**ABOUT THIS TASK:**
Gather every line below where "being" appears.

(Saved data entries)

○ ○ ○ ○ ○

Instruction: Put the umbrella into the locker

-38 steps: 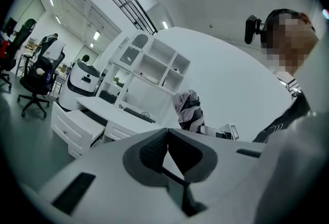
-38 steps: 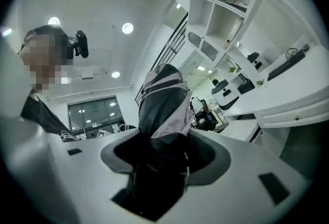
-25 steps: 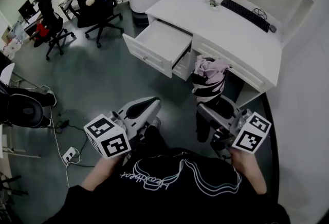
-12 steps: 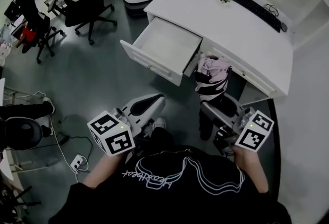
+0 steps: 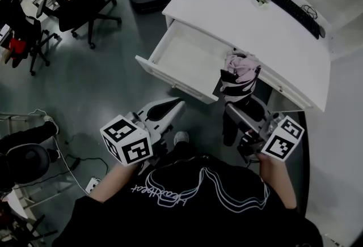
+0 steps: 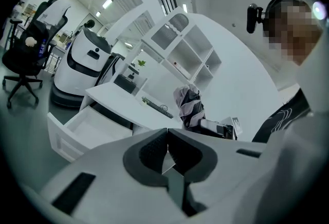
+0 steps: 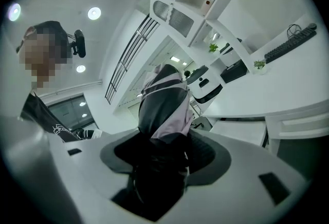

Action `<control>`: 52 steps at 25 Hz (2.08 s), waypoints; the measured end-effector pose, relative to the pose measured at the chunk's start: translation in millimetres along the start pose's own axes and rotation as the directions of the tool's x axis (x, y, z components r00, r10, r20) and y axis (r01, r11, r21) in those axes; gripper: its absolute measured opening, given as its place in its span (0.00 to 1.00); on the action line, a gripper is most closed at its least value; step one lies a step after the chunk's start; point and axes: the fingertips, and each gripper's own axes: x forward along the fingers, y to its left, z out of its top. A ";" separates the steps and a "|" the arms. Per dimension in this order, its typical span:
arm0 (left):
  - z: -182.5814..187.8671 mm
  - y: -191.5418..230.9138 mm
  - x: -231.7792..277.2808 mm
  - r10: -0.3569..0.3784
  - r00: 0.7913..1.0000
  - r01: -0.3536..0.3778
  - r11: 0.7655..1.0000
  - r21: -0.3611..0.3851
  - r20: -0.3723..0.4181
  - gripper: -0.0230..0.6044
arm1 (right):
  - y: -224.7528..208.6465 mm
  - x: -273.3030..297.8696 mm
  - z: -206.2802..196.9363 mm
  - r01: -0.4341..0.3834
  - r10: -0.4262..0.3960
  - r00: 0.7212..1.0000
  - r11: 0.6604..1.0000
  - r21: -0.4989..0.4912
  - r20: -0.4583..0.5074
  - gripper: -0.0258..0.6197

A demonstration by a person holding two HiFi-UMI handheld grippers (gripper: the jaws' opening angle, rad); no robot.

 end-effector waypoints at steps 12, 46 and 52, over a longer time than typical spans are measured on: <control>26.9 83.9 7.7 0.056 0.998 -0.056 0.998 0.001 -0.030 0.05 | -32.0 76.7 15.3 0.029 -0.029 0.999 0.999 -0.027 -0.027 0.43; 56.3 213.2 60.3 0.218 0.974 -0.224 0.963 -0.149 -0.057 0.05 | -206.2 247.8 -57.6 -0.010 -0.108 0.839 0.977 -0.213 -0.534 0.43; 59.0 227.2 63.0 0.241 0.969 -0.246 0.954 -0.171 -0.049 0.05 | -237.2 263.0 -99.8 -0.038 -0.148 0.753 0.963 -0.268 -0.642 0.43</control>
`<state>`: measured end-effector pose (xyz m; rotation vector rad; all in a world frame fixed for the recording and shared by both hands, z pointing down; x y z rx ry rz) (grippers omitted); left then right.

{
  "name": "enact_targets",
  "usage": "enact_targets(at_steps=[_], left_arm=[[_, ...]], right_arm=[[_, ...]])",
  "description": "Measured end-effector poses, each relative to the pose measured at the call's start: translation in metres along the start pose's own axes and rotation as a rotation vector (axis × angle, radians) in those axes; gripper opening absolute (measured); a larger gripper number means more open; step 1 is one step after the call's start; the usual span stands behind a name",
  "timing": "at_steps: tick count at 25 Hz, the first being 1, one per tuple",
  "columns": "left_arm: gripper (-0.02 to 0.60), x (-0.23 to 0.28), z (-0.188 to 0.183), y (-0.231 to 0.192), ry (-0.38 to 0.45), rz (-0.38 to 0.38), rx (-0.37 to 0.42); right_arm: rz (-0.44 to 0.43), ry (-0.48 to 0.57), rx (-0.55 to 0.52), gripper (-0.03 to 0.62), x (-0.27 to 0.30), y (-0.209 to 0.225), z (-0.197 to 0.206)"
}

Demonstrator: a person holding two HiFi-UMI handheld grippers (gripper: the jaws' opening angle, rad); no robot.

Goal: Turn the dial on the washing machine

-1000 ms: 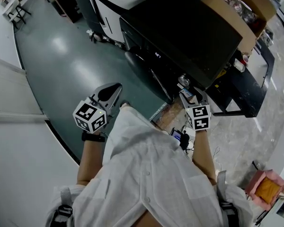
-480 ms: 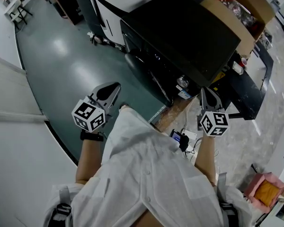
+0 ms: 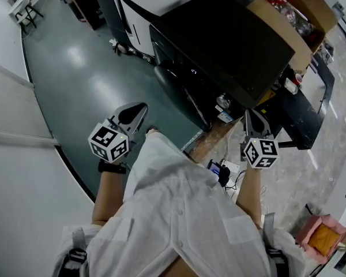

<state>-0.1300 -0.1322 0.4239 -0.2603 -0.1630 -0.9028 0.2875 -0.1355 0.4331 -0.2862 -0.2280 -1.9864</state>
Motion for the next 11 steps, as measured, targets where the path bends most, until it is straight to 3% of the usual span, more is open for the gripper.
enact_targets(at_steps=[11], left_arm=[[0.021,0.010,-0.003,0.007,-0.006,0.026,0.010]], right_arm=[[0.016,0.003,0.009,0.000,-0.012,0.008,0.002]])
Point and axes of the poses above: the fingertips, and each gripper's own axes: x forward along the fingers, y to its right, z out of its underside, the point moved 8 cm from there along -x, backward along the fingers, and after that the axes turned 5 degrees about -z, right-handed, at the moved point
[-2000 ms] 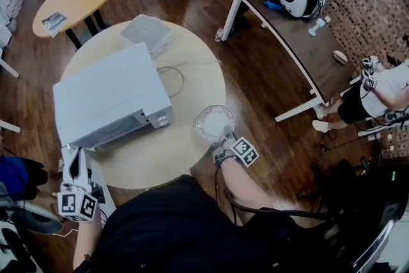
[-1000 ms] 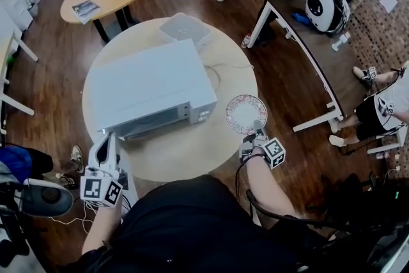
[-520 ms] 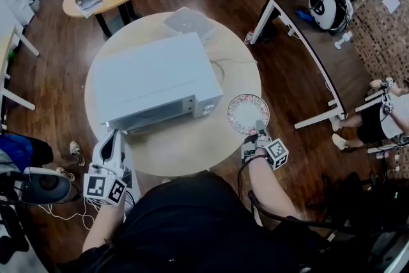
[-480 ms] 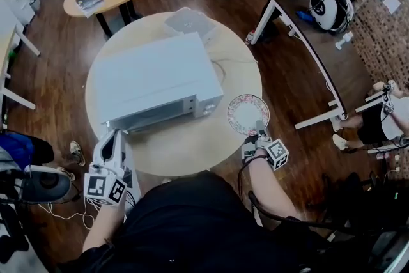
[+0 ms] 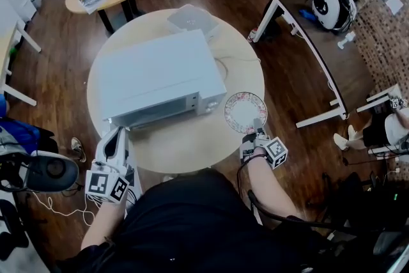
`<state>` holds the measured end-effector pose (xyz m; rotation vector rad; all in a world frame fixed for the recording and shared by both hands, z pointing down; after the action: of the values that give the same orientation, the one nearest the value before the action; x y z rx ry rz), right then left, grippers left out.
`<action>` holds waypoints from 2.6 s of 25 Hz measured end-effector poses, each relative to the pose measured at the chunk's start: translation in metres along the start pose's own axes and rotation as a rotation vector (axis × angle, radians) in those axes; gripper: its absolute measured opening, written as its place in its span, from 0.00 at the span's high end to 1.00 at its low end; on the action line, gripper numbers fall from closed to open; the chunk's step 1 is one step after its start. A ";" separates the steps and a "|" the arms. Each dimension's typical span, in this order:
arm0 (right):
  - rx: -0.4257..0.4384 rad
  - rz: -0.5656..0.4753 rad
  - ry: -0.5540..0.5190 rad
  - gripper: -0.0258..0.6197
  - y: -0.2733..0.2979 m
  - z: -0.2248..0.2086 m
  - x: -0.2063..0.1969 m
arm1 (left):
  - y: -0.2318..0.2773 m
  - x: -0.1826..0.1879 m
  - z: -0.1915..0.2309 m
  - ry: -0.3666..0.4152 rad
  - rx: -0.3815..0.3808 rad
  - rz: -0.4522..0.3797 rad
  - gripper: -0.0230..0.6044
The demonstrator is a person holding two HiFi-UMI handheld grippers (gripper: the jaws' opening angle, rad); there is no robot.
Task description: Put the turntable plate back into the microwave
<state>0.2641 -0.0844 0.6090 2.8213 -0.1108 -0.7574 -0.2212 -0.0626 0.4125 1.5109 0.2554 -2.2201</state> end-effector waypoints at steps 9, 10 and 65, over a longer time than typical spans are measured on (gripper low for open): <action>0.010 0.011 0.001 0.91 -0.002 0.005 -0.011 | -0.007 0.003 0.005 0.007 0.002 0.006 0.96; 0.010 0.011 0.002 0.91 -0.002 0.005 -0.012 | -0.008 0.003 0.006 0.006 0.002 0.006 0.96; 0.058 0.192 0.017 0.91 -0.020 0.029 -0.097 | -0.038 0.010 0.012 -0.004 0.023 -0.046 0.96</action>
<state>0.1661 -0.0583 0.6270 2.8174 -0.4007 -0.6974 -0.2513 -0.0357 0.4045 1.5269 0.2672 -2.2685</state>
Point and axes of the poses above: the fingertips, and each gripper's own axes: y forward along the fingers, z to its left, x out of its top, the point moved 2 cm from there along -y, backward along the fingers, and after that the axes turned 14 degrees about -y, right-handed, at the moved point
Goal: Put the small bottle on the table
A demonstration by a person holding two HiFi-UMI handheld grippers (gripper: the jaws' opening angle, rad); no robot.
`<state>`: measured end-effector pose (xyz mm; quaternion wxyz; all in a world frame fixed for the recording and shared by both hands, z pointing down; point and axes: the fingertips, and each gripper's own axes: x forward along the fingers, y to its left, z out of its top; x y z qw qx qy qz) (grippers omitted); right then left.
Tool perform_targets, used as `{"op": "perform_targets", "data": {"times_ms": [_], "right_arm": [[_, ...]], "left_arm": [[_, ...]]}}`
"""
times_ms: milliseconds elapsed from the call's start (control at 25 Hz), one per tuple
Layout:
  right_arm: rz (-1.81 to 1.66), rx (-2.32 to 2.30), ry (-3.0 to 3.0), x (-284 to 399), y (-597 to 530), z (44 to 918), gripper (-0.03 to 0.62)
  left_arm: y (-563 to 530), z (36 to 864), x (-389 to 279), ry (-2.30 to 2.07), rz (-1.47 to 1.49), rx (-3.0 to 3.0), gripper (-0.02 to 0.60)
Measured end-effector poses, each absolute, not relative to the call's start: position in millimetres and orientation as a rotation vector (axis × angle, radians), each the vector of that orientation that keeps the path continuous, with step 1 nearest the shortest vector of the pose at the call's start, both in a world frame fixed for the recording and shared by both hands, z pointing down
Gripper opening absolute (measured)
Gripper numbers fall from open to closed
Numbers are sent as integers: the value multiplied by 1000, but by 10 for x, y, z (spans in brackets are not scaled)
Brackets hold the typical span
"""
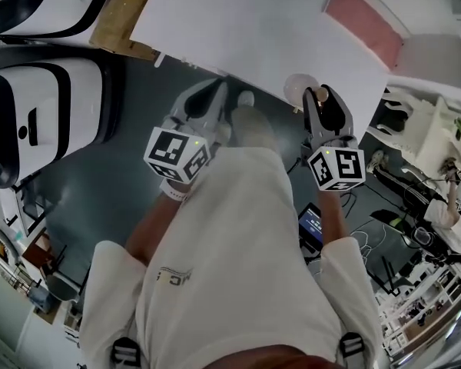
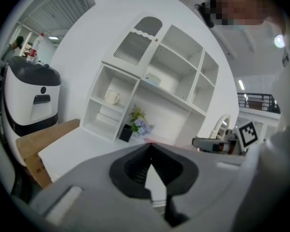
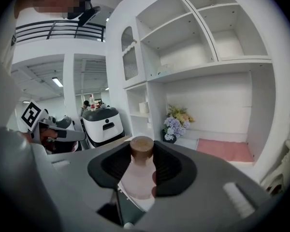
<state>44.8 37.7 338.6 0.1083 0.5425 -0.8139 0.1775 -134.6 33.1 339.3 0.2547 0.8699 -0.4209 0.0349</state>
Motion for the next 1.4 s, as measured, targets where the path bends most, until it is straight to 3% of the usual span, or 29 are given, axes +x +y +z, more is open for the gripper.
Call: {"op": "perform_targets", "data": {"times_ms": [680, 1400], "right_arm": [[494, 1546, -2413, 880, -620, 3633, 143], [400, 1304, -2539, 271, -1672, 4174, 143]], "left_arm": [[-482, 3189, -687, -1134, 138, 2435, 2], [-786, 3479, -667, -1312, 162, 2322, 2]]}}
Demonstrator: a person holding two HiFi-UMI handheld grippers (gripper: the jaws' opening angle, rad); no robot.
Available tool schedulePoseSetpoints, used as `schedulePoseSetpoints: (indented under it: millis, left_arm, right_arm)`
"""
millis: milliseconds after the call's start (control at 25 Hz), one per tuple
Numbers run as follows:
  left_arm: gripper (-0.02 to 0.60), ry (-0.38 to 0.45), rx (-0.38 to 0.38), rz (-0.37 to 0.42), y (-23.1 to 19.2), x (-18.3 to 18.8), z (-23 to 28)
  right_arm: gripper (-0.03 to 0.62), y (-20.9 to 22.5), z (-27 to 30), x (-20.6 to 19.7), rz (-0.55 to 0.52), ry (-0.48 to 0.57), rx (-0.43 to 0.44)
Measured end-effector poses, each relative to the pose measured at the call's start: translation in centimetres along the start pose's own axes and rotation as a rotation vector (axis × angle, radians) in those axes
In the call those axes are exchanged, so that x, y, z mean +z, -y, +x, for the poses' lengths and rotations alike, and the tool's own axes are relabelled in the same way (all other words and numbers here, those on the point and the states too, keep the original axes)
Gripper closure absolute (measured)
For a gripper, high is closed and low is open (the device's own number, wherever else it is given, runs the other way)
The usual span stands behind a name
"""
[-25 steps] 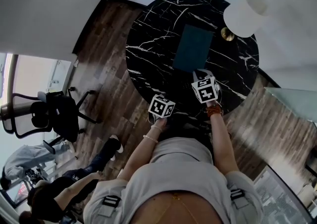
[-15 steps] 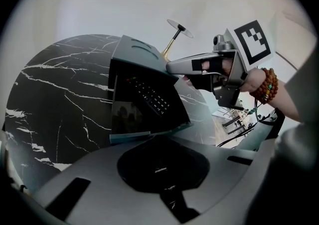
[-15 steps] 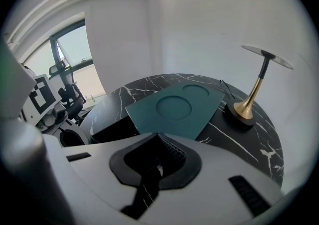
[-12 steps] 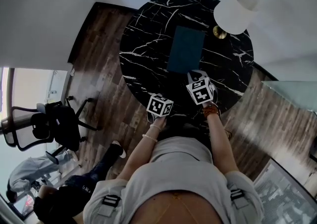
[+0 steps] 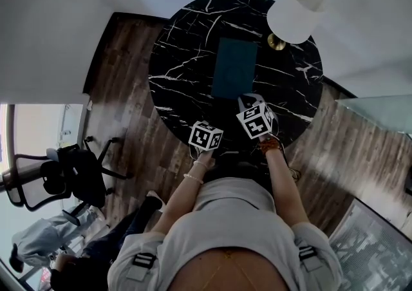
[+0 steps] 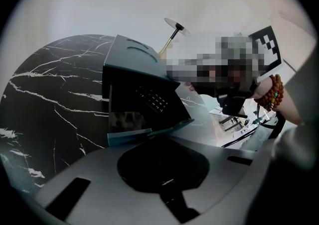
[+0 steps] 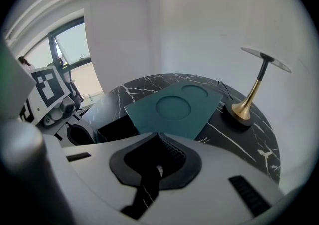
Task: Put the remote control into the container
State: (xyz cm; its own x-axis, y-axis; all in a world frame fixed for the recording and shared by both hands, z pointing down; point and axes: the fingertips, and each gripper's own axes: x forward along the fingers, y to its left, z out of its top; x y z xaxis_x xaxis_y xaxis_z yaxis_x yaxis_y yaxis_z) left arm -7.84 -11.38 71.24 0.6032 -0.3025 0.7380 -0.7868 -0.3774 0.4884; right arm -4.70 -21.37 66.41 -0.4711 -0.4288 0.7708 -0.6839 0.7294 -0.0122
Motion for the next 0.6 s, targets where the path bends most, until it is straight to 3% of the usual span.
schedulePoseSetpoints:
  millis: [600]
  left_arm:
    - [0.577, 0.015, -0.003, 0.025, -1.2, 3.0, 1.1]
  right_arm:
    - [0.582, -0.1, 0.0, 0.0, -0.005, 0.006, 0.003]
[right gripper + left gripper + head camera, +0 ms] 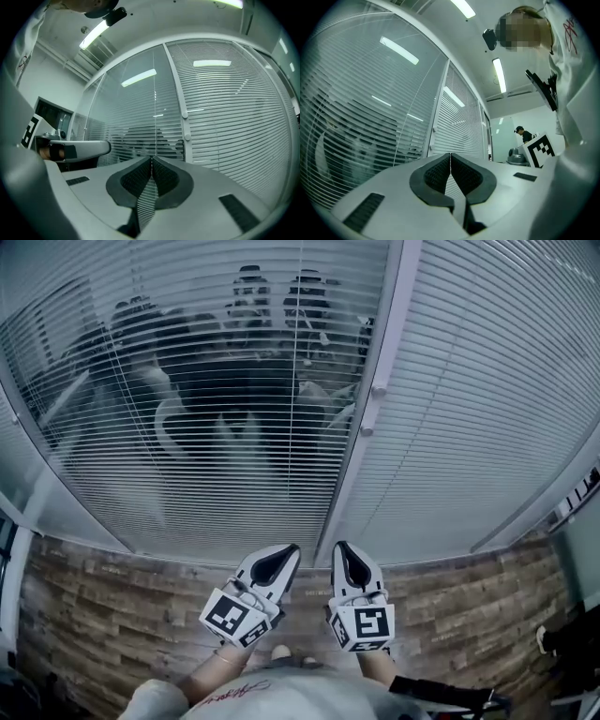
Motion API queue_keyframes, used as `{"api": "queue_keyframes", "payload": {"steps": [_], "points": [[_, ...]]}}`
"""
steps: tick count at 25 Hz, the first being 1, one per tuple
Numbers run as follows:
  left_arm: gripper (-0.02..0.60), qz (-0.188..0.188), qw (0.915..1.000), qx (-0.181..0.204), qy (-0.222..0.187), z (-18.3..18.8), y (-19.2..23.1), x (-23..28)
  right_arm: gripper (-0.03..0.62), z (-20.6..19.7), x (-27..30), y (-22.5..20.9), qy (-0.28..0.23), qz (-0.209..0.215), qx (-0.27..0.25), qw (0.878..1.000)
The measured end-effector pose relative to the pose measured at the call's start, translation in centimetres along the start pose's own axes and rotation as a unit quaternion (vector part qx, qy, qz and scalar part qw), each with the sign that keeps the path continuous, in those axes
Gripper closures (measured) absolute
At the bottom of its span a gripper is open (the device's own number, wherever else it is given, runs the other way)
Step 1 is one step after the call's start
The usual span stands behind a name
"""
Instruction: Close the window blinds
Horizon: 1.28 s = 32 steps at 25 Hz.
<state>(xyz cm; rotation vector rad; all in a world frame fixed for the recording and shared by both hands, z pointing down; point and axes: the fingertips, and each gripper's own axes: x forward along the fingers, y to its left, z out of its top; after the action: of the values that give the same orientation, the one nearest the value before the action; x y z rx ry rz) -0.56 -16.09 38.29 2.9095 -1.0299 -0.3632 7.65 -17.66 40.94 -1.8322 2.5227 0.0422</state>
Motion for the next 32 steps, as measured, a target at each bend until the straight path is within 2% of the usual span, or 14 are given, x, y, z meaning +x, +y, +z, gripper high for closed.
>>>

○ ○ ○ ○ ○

**SOLUTION FOR THIS TASK:**
  "timing": "at_steps: tick count at 25 Hz, the first being 1, one per tuple",
steps: tick count at 25 Hz, the first being 1, one per tuple

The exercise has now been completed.